■ Problem
The answer must be the data, repeated exactly.

■ Exercise data
+++

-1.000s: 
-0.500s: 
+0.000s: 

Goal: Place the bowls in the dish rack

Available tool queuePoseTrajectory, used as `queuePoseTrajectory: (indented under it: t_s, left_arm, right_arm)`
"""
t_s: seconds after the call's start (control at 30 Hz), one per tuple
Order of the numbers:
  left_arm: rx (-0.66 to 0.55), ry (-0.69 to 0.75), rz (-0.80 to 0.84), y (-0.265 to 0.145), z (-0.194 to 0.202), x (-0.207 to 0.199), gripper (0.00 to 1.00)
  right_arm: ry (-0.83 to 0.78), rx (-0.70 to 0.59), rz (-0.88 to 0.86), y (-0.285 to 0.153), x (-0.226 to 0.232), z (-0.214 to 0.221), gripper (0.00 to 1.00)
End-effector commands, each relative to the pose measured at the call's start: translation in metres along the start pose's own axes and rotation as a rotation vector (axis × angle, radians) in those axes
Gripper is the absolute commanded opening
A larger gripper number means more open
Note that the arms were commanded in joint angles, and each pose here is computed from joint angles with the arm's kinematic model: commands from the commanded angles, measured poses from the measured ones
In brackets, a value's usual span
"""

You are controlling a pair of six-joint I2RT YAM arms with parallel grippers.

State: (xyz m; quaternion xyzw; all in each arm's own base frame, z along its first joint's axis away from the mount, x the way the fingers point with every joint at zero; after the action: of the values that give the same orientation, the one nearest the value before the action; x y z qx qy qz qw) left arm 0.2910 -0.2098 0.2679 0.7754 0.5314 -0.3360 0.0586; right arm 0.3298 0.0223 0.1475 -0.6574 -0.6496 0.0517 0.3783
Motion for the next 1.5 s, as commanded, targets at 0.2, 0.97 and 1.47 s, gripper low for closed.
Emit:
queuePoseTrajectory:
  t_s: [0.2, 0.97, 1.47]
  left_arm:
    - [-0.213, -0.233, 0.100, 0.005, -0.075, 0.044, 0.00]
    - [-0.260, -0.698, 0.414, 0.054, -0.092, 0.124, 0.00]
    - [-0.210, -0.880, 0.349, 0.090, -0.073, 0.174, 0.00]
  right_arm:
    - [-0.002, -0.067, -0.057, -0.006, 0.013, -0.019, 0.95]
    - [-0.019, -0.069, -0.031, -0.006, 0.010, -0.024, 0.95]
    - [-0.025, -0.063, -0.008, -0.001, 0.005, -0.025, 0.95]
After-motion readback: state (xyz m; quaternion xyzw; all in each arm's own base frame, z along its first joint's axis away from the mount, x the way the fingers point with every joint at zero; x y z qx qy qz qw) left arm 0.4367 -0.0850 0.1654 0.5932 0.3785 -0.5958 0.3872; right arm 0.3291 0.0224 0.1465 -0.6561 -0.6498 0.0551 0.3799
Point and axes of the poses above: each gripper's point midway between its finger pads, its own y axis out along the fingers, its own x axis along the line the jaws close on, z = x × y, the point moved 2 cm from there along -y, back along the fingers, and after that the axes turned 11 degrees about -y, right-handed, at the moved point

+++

■ The answer
-1.000s: 
-0.500s: 
+0.000s: 

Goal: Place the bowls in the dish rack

Available tool queuePoseTrajectory, used as `queuePoseTrajectory: (indented under it: t_s, left_arm, right_arm)`
"""
t_s: seconds after the call's start (control at 30 Hz), one per tuple
Order of the numbers:
  left_arm: rx (-0.66 to 0.55), ry (-0.69 to 0.75), rz (-0.80 to 0.84), y (-0.265 to 0.145), z (-0.194 to 0.202), x (-0.207 to 0.199), gripper (0.00 to 1.00)
  right_arm: ry (-0.83 to 0.78), rx (-0.70 to 0.59), rz (-0.88 to 0.86), y (-0.285 to 0.153), x (-0.226 to 0.232), z (-0.214 to 0.221), gripper (0.00 to 1.00)
End-effector commands, each relative to the pose measured at the call's start: translation in metres along the start pose's own axes and rotation as a rotation vector (axis × angle, radians) in those axes
Gripper is the absolute commanded opening
A larger gripper number means more open
Note that the arms were commanded in joint angles, and each pose here is computed from joint angles with the arm's kinematic model: commands from the commanded angles, measured poses from the measured ones
In brackets, a value's usual span
"""

You are controlling a pair of six-joint I2RT YAM arms with parallel grippers.

State: (xyz m; quaternion xyzw; all in each arm's own base frame, z along its first joint's axis away from the mount, x the way the fingers point with every joint at zero; after the action: of the values that give the same orientation, the one nearest the value before the action; x y z qx qy qz qw) left arm 0.2910 -0.2098 0.2679 0.7754 0.5314 -0.3360 0.0586; right arm 0.3298 0.0223 0.1475 -0.6574 -0.6496 0.0517 0.3783
Motion for the next 1.5 s, as commanded, targets at 0.2, 0.97 and 1.47 s, gripper low for closed.
Emit:
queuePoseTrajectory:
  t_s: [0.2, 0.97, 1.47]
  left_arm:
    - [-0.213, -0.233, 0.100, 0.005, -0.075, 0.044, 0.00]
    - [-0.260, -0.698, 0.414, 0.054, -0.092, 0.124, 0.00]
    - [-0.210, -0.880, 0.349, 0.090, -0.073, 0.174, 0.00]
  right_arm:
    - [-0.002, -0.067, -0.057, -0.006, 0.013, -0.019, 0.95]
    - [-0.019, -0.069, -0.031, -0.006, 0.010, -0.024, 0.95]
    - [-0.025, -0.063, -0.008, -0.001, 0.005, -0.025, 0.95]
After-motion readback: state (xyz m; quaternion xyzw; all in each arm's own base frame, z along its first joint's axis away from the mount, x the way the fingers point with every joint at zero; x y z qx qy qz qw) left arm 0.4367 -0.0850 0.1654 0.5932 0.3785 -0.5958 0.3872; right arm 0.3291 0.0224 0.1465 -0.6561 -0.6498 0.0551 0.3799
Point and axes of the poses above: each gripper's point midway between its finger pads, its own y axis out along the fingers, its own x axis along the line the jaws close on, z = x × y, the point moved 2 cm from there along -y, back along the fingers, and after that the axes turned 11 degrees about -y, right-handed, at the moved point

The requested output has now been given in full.